> **WORK ITEM**
One exact copy of the listing, minus the images, is the required answer.

> **INFORMATION SHOWN**

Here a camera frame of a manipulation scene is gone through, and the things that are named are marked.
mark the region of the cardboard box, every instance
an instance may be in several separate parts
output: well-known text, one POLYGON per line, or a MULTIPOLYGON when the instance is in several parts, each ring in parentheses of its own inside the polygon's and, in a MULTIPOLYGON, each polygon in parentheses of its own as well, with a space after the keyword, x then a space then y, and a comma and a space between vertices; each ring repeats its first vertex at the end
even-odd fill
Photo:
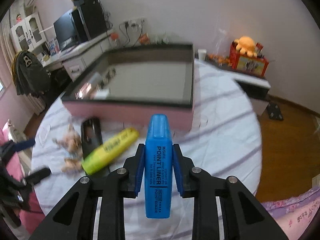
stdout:
POLYGON ((263 76, 267 66, 269 64, 266 58, 248 57, 247 55, 241 55, 236 51, 236 44, 232 42, 230 47, 230 61, 232 68, 241 70, 243 72, 250 72, 257 76, 263 76))

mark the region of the yellow highlighter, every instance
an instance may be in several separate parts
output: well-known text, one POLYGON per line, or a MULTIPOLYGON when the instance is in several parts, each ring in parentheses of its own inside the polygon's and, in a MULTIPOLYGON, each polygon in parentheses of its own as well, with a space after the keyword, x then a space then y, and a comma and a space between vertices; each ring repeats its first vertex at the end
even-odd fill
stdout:
POLYGON ((117 135, 96 148, 82 162, 84 171, 92 175, 107 166, 114 158, 123 153, 139 137, 134 128, 122 130, 117 135))

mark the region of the white desk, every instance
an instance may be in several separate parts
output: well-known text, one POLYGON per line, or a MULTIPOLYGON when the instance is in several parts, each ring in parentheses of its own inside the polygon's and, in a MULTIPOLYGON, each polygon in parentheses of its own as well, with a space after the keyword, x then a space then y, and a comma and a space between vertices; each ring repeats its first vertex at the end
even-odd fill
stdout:
POLYGON ((42 66, 48 71, 64 67, 70 78, 74 81, 86 67, 109 48, 110 43, 105 32, 90 41, 81 43, 72 50, 67 49, 51 56, 42 66))

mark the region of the drawer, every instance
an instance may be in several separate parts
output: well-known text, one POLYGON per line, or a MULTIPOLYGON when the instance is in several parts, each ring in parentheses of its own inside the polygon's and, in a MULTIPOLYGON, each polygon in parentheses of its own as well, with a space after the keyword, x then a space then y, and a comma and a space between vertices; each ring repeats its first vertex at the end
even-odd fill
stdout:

> **ANSWER SPACE**
Here a camera frame of a manipulation scene is gone through, and the things that are named are marked.
mark the region of the cardboard box, every instance
an instance may be in several separate parts
output: well-known text, one POLYGON per line, or a MULTIPOLYGON when the instance is in several parts, each ring in parentheses of its own inside the polygon's and, in a MULTIPOLYGON, each polygon in parentheses of its own as well, with a space after the keyword, x then a space then y, and a comma and a space between vertices; each ring repeats its first vertex at the end
even-odd fill
Photo:
stdout:
POLYGON ((263 76, 267 66, 269 64, 266 58, 248 57, 247 55, 241 55, 236 51, 236 44, 232 42, 230 47, 230 61, 232 68, 241 70, 243 72, 250 72, 257 76, 263 76))

mark the region of the yellow highlighter, every instance
an instance may be in several separate parts
output: well-known text, one POLYGON per line, or a MULTIPOLYGON when the instance is in several parts, each ring in parentheses of its own inside the polygon's and, in a MULTIPOLYGON, each polygon in parentheses of its own as well, with a space after the keyword, x then a space then y, and a comma and a space between vertices; each ring repeats its first vertex at the end
even-odd fill
stdout:
POLYGON ((117 135, 96 148, 82 162, 84 171, 92 175, 107 166, 114 158, 123 153, 139 137, 134 128, 122 130, 117 135))

mark the region of the white desk, every instance
an instance may be in several separate parts
output: well-known text, one POLYGON per line, or a MULTIPOLYGON when the instance is in several parts, each ring in parentheses of its own inside the polygon's and, in a MULTIPOLYGON, each polygon in parentheses of its own as well, with a space after the keyword, x then a space then y, and a comma and a space between vertices; each ring repeats its first vertex at the end
even-odd fill
stdout:
POLYGON ((42 66, 48 71, 64 67, 70 78, 74 81, 86 67, 109 48, 110 43, 105 32, 90 41, 81 43, 72 50, 67 49, 51 56, 42 66))

mark the region of the drawer, every instance
an instance may be in several separate parts
output: well-known text, one POLYGON per line, or a MULTIPOLYGON when the instance is in several parts, each ring in parentheses of its own inside the polygon's and, in a MULTIPOLYGON, each polygon in parentheses of its own as well, with a space after the keyword, x then a space then y, and a comma and a space between vertices; each ring repeats its first vertex at the end
even-odd fill
stdout:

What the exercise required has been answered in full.